[EM] How to combine list and candidate ranking based proportionality?
Aaron Armitage
eutychus_slept at yahoo.com
Sun May 23 12:40:47 PDT 2010
I've considered the question myself, although I've never described my
ideas publicly. Now's as good an opportunity as any.
I came at it from the opposite direction, so to speak; trying to graft
lists onto STV to make it scalable, rather than adding candidate rankings
to a list system. The basic idea is to use the lists as a shorthand, so
that voting for a list is the same as voting for all those candidates in
an STV ballot. I think the political environment makes a difference
between the two approaches. In a parliamentary system you probably want to
go party first, allowing the parties to know where they stand for the
negotiations in forming a government even before the individual candidates
are elected. In America, the parties don't form a government in any case
(we don't even have a government in the European sense, the administration
and the majority in Congress being different things altogether), and there
is so much time between elections and inaugurations that speed isn't
important, even though people like it. On the other hand, if the counting
is done quickly enough it may not matter, and a delay of a few days
normally shouldn't matter much even to a parliamentary system.
The first way of adding lists to STV is simple: you list your candidates,
and last you put a list, which fills out the rest of your preferences
according to the predefined order of the list. I suppose you could include
more than one list, or a list then a candidate, but that would be
pointless because your vote would be used up.
A simple example: The Yellow list is A>B>C>D>E, and
the Brown list is F>G>H>I>J. If you vote B>I>Yellow, it counts as
B>I>A>C>D.
The second way is more sophisticated, and much more complex to count. The
vote itself needn't be any more complex (you could always just vote a list
and leave it at that), but it can be, and depending the layout of the
ballot it may look more visually confusing. It will really need to be done
with a touch-screen, preferably using a drag-and-drop interface. A paper
ballot should be printed out and kept as a check (or perhaps the paper
count should be all there is, the computer interface being simply the
means of generating the paper ballots).
Instead of using regular STV, the second way uses CPO-STV. Since it's a
Condorcet method, it allows tie votes which amount to voting present in
the choice between them. Or, in the case of CPO-STV, between two outcomes
which differ only in electing one or another of tied candidates. The lists
are unordered and instead of representing a completed ordering filled in
at the end of the ranking, they are a tie between all list members. The
party lists will probably be mutually exclusive, but there's no reason not
to have other lists which overlap the party lists and each other. If a
candidate appears in two lists which are ranked on the same ballot, he
takes the higher of the two positions, but if he is ranked individually,
as a candidate, he takes that rank regardless of how any of his lists
might be ranked.
So, going back to the previous example, say you vote
B>Vowels>Yellow>Brown>Purple>F>White. This becomes:
B > (A,E,I,O,U,Y) > (C,D) > (G,H,J) > (K,L,M,N) > F > (P,Q,R,S,T)
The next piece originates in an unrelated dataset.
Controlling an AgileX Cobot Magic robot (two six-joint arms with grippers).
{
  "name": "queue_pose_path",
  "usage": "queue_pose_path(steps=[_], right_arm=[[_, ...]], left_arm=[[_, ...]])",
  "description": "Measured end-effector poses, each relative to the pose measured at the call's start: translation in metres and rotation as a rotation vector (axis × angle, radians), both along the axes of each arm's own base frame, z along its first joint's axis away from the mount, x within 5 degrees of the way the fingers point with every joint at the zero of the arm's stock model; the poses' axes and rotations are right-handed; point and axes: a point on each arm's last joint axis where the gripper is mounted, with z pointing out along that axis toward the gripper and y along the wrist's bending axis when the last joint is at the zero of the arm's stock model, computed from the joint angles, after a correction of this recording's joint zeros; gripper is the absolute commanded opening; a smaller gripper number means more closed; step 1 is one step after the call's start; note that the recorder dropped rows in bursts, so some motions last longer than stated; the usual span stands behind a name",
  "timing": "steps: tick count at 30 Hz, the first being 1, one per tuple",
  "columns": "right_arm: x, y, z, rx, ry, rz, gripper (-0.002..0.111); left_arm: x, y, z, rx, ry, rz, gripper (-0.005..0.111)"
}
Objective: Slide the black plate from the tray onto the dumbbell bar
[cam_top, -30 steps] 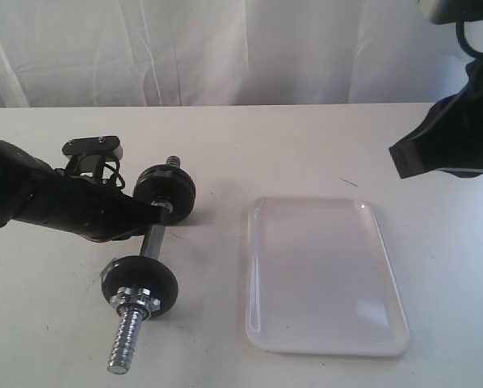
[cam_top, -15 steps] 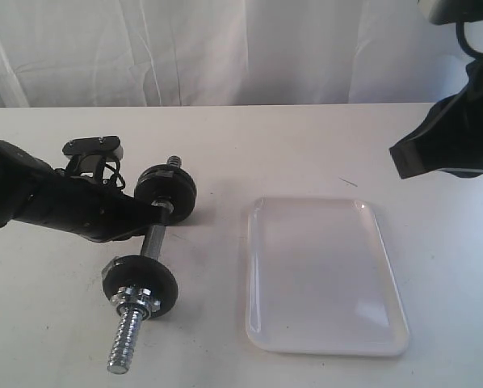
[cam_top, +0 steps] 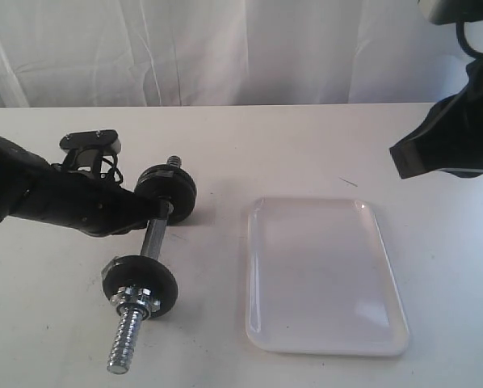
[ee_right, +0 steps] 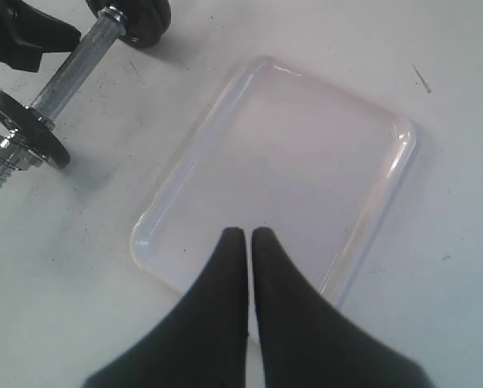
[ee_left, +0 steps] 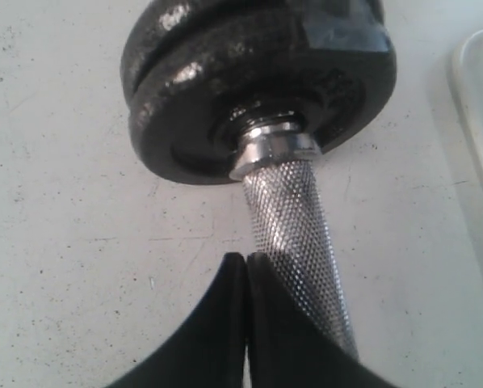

Notice that separating out a candidate can be used to bury as well as help
him. In the example above F is rated lower than anyone but the detested
White Party.
Registering seven ranks for only five seats may seem like overkill, but
every outcome is compared to every other outcome, and you may not have
used up your vote by the time your grudging preference for F over White
matters. Most voters won't have such detailed preferences, of course, and
they can just vote Yellow (or Purple or...) or even bullet vote. If that's
all they care about, that's fine. But if a voter has more preferences to
express, the system should include that information and make use of it.
That allows the ordering of the lists to be entirely voter-generated,
based on overlaps with other lists and individual rankings.
The second system also allows for a kind of MMP to be added. The larger
district (or the whole country, or the state, as the case may be) is split
into single-member districts. The single members are elected according to
some suitable method -- Condorcet is best, both for the usual reasons and
because all the tie votes represented by list rankings can be given their
full weight, but if we just have to we can use IRV, Bucklin, or even
plurality. Once the local winners are found, the larger CPO-STV election
proceeds considering only those outcomes which include the local winners.